Моё исповедание веры. Из Элифаса Леви

            
Ракеткой ветреной мою назвали музу.
Не всем дано примкнуть с ней к нашему союзу,
Хоть блеют сдуру мне панурговы стада:
"Ты знамени лишён, а, значит, и стыда",
Когда бы превратить знамёна мне в трофеи,
Украсив ими гроб войны, зловредной феи,
Когда бы истину моя постигла страсть,
Чтобы превратный дух партийности заклясть,
Но члены партий всех, мне посулив расправу,
Убить в зародыше мою готовы славу,
Свести меня на нет хотел бы злобный хор,
Но не хочу вступать я с ними в скучный спор,
Улыбок их не жду, как мог бы ждать притворщик,
Скорее ревностный для них я заговорщик,
Пусть изрыгают желчь, поэту всё равно,
И в небо мне смотреть по-прежнему дано.

Как фантастический мост между облаками,
Нимб солнечный царит над грозами веками,
И с этого моста в лучах простёртых рук
Прощение мирам бесчисленным вокруг.
Единство явлено священным древним знаком,
Венец мистический над бездной и над мраком;
И не прощеньем ли божественным объят,
Объемлет он весь мир, в своём сиянье свят?
Но цвет его каков? Он как лазурь за тучей,
Багряный, как заря, иль золотисто-жгучий?
Что избирает он средь Божиих щедрот,
Огонь ли, ясный свет или текучесть вод?
Нет!
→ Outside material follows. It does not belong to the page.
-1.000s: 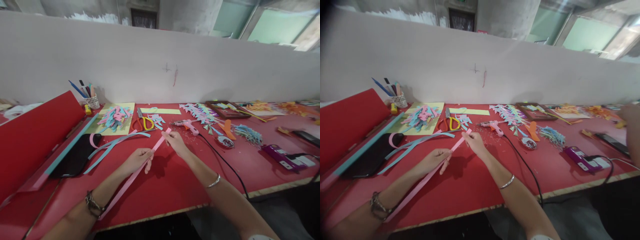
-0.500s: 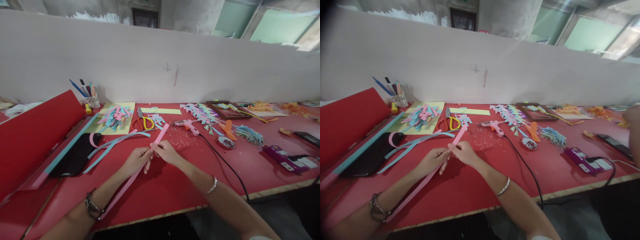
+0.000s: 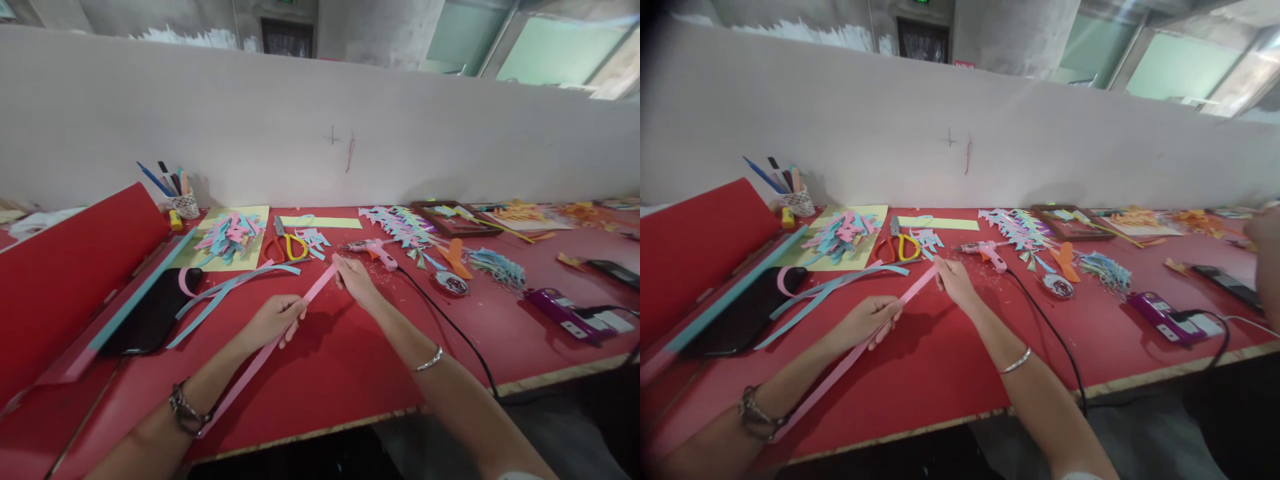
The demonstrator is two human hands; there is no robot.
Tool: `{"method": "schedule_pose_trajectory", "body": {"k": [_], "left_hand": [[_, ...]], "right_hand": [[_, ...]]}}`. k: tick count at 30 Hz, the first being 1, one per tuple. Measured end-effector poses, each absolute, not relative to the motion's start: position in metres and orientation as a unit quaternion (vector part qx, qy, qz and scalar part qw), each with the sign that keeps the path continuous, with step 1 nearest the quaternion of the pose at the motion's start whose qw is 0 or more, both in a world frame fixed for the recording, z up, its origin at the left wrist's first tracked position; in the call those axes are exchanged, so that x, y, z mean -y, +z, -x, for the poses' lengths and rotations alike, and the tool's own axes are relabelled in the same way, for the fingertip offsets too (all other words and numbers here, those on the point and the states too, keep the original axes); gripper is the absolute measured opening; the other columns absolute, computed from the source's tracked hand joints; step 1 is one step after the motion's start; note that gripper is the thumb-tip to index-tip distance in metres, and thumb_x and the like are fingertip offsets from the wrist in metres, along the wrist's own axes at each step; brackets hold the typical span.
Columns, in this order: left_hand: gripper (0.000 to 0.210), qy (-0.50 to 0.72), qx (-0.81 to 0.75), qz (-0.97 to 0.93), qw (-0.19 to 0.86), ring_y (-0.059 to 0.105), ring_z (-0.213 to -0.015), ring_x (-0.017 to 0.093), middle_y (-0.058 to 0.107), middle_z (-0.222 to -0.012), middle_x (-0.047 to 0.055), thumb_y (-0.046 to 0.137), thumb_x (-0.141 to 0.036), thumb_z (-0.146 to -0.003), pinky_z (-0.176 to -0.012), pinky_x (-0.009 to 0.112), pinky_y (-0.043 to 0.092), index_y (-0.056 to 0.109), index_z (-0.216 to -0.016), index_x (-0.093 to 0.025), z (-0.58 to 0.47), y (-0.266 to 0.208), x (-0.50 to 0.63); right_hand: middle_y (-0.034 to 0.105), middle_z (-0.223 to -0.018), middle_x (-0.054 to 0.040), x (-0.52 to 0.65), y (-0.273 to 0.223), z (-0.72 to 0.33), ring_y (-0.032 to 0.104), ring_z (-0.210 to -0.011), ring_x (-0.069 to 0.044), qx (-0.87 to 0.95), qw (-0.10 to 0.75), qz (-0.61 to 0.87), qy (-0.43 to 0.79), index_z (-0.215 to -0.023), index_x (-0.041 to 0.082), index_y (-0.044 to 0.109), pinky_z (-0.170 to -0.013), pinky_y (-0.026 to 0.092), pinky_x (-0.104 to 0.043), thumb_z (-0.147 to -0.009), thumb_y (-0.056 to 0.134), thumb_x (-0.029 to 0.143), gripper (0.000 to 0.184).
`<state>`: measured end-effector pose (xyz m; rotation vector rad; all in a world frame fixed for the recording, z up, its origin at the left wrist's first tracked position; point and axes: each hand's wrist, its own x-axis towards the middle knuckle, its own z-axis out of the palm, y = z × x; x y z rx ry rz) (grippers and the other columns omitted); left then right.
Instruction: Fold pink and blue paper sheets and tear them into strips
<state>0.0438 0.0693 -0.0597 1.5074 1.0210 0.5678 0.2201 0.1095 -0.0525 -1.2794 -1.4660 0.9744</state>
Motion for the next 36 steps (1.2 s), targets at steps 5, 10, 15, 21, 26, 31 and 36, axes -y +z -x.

Стяг Всевышнего, священный и заветный,
Как отсвет солнечный, сияет, семицветный,
Луч сблизился с лучом, восторженно ревнив,
В соитии контраст любовный сохранив.
Так, мошка бедная, влюбившаяся в пламя,
Я выбрал радугу, небесный знак и знамя.
Я хоть по малости ищу повсюду благ,
И бело-красно-синь я, как французский флаг.
Почтите же цвета в июльском ореоле!
Осмеивать меня вы будете доколе?
Цвет красный – страшный цвет, поскольку кровь красна;
Смертельной бледностью пугает белизна;
Мы ужасаемся пред силой роковою,
Когда ночная тьма грозит нам синевою!
Свободу я люблю, отвергнув произвол;
Хотел бы возвести закон я на престол,
Божественную мысль не подчиню капризу
Толпы, высокому грозящей дерзко снизу;
Смешного деспота пером не поддержу,
Но и поддакивать не стану мятежу.
Меж философией и верою Христовой
Мечусь, всегда собой пожертвовать готовый;
Пусть в жертву принесён я средь скорбей и смут,
Друг другу руки пусть враги потом пожмут.
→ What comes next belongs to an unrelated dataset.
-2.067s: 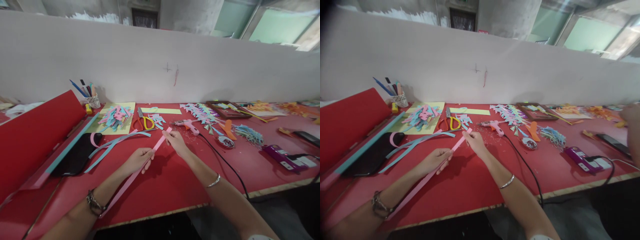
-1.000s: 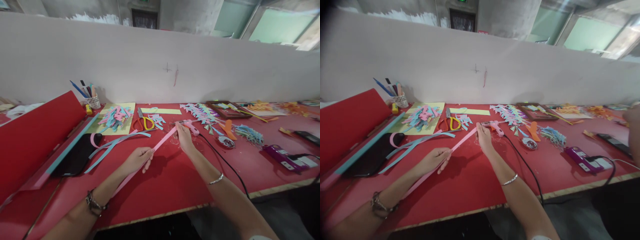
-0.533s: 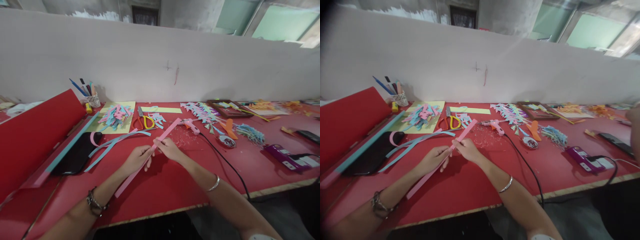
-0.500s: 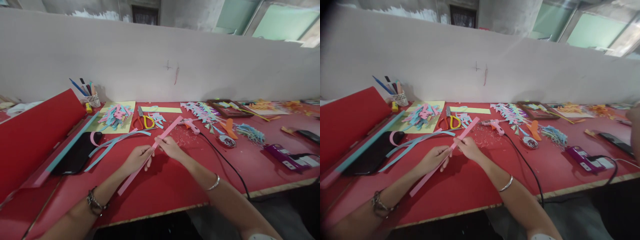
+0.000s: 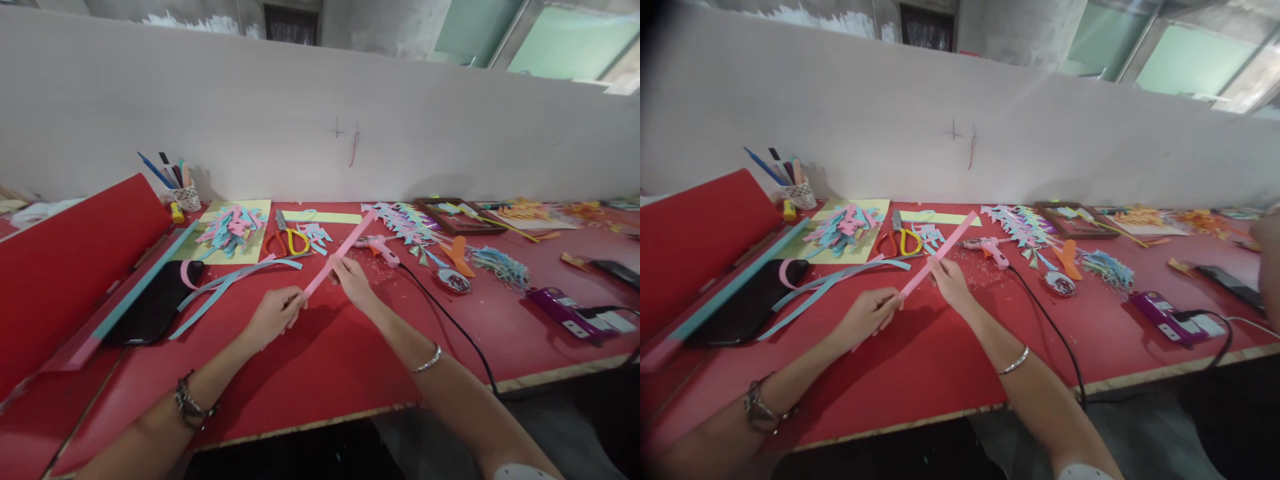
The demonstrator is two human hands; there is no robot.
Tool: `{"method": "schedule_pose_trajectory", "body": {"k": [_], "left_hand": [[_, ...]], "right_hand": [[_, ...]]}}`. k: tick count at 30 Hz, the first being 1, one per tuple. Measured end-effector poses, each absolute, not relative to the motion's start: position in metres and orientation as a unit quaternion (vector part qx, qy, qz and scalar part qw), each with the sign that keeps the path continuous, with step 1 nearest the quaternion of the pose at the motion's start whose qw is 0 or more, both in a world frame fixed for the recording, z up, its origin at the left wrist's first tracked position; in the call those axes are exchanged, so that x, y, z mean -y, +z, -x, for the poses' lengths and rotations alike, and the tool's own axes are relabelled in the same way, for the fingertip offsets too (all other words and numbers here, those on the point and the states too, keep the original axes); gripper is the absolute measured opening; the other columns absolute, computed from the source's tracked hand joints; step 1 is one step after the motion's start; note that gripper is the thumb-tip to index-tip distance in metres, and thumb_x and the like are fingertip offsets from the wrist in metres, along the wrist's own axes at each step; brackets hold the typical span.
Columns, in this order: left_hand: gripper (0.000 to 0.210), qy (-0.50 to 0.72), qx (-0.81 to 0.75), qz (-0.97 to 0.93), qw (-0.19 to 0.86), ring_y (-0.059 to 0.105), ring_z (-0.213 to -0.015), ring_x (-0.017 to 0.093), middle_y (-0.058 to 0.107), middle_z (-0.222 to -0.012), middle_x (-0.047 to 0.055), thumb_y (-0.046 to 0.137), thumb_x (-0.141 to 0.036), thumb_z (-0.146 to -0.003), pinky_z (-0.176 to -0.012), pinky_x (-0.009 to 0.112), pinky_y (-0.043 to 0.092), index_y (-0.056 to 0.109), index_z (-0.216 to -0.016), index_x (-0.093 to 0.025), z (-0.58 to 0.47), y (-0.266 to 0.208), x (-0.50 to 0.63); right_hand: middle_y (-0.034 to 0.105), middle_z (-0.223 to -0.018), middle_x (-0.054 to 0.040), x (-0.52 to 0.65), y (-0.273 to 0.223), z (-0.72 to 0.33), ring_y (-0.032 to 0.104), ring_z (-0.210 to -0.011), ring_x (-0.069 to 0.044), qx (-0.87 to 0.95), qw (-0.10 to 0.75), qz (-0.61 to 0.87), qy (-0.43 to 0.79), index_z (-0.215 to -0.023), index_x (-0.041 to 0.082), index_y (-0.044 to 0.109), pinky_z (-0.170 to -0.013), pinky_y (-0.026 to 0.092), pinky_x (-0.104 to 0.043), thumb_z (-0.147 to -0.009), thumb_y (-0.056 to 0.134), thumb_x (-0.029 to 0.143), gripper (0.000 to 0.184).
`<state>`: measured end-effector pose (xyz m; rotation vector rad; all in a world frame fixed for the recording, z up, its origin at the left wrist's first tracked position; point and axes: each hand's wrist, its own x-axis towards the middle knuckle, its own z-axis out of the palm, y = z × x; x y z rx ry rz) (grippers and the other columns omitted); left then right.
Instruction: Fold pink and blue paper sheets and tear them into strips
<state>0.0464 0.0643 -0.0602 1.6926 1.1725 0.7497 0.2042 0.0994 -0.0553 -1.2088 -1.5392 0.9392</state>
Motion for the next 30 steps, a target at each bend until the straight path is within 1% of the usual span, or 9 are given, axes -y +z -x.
{"method": "schedule_pose_trajectory", "body": {"k": [3, 6, 9, 11, 14, 18, 23, 27, 30], "left_hand": [[0.029, 0.320, -0.476, -0.692, 0.439, 0.034, -0.027, 0.004, 0.037, -0.035, -0.010, 0.035, -0.041, -0.074, -0.032, 0.016, 0.025, 0.043, -0.056, -0.019, -0.047, -0.060, -0.063], [0.031, 0.318, -0.461, -0.675, 0.480, 0.036, -0.028, 0.004, 0.041, -0.038, -0.009, 0.038, -0.045, -0.073, -0.033, 0.017, 0.026, 0.040, -0.056, -0.019, -0.047, -0.061, -0.063], [0.035, 0.290, -0.422, -0.625, 0.589, 0.034, -0.029, 0.004, 0.040, -0.039, -0.010, 0.039, -0.053, -0.072, -0.036, 0.018, 0.031, 0.043, -0.063, -0.019, -0.047, -0.061, -0.064], [0.039, 0.280, -0.390, -0.588, 0.651, 0.029, -0.030, 0.004, 0.036, -0.038, -0.011, 0.037, -0.056, -0.073, -0.039, 0.019, 0.035, 0.045, -0.067, -0.018, -0.047, -0.061, -0.064], [0.039, 0.281, -0.365, -0.567, 0.683, 0.024, -0.032, 0.003, 0.031, -0.039, -0.012, 0.039, -0.056, -0.072, -0.041, 0.019, 0.035, 0.047, -0.067, -0.018, -0.045, -0.061, -0.063], [0.036, 0.286, -0.396, -0.599, 0.634, 0.029, -0.036, 0.004, 0.033, -0.042, -0.010, 0.042, -0.052, -0.070, -0.039, 0.017, 0.029, 0.050, -0.067, -0.017, -0.044, -0.062, -0.066], [0.035, 0.277, -0.454, -0.687, 0.495, 0.036, -0.038, 0.007, 0.044, -0.045, -0.006, 0.037, -0.047, -0.071, -0.041, 0.020, 0.028, 0.053, -0.067, -0.017, -0.040, -0.062, -0.073], [0.035, 0.307, -0.473, -0.726, 0.393, 0.040, -0.044, 0.009, 0.046, -0.046, -0.005, 0.036, -0.046, -0.074, -0.046, 0.021, 0.030, 0.055, -0.067, -0.017, -0.034, -0.059, -0.077], [0.041, 0.322, -0.469, -0.712, 0.410, 0.041, -0.046, 0.011, 0.045, -0.046, -0.004, 0.027, -0.047, -0.077, -0.047, 0.022, 0.032, 0.054, -0.067, -0.018, -0.032, -0.058, -0.077]], "right_hand": [[0.035, -0.043, 0.0063, -0.094, -0.057, -0.199, 0.031, -0.040, -0.005, 0.680, 0.393, 0.450, 0.425, -0.050, 0.018, 0.039, -0.040, 0.024, -0.020, -0.067, 0.044, 0.059, 0.044], [0.037, -0.044, 0.0059, -0.091, -0.058, -0.197, 0.034, -0.042, -0.006, 0.716, 0.338, 0.420, 0.444, -0.051, 0.017, 0.042, -0.043, 0.027, -0.020, -0.071, 0.042, 0.057, 0.044], [0.038, -0.045, 0.0059, -0.092, -0.059, -0.199, 0.035, -0.043, -0.005, 0.718, 0.356, 0.415, 0.431, -0.050, 0.018, 0.040, -0.047, 0.030, -0.020, -0.074, 0.039, 0.055, 0.044], [0.038, -0.045, 0.0059, -0.094, -0.058, -0.201, 0.035, -0.043, -0.005, 0.716, 0.373, 0.410, 0.425, -0.049, 0.018, 0.039, -0.048, 0.031, -0.020, -0.074, 0.040, 0.054, 0.044], [0.038, -0.044, 0.0056, -0.097, -0.057, -0.204, 0.036, -0.043, -0.006, 0.710, 0.389, 0.402, 0.428, -0.048, 0.018, 0.040, -0.047, 0.031, -0.021, -0.073, 0.041, 0.054, 0.043], [0.037, -0.042, 0.0058, -0.098, -0.055, -0.206, 0.034, -0.041, -0.005, 0.696, 0.400, 0.416, 0.428, -0.048, 0.018, 0.040, -0.044, 0.029, -0.021, -0.071, 0.045, 0.052, 0.041], [0.037, -0.044, 0.0058, -0.101, -0.053, -0.209, 0.034, -0.042, -0.006, 0.687, 0.414, 0.423, 0.423, -0.050, 0.018, 0.043, -0.044, 0.030, -0.021, -0.066, 0.051, 0.052, 0.039], [0.041, -0.056, 0.0055, -0.107, -0.052, -0.213, 0.037, -0.048, -0.007, 0.655, 0.505, 0.401, 0.393, -0.072, 0.019, 0.044, -0.046, 0.033, -0.020, -0.065, 0.053, 0.052, 0.035], [0.042, -0.067, 0.0036, -0.111, -0.052, -0.217, 0.040, -0.055, -0.009, 0.639, 0.574, 0.403, 0.316, -0.090, 0.021, 0.039, -0.051, 0.037, -0.022, -0.070, 0.049, 0.050, 0.036]]}}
Из тёмных книг моих, пусть пыль на них дремала,
Учёный извлечёт проблем ещё немало,
И, сняв на истину положенный запрет,
Откроют, что твердил я тщетно столько лет.
Быть может, новый век в ночи вот-вот родится,
В чём каждый, может быть, наощупь убедится;
Путь показать могу волхвам, в чьих душах тьма,
Но скажут мне тогда, что я сошёл с ума,
Пусть я безумен, пусть ни в чём не знаю меры;
Так завершить хочу теперь мой символ веры.
Вы каторжники, сброд в партийной кабале!
Средь всяческих вождей я выбрал Трибуле,
Политику теперь диктует пустомеля;
Я, право, предпочту ему полишинеля.
Марионеток я люблю моих родных,
На ниточках их всех, жеманных, озорных;
Не отклоняются от пьесы ни на волос,
Но говорит за них один и тот же голос.
Получше бы могла быть пьеса, ну так что ж!
Все жанры хороши, лишь скучный нехорош.
Так нам сказал поэт, и Франция скучает;
Быть может, Францию лишь дождик омрачает.
Не запретить ли дождь? Пора принять закон,
Предохраняющий от бурь гражданских трон.
Во сне на солнышке июльском сердце глухо;
Ложись то на одно, то на другое ухо.
Но мы выписывать "Эпоху" не хотим,
И льстят нам под шумок все те, кому мы льстим.
Находим умными мы тех, что к нам пристрастны,
И верим, что глаза у них, как мы, прекрасны.
Мы платим по счетам, чтоб жить и уповать,
И, как велит кюре медонский, выпивать.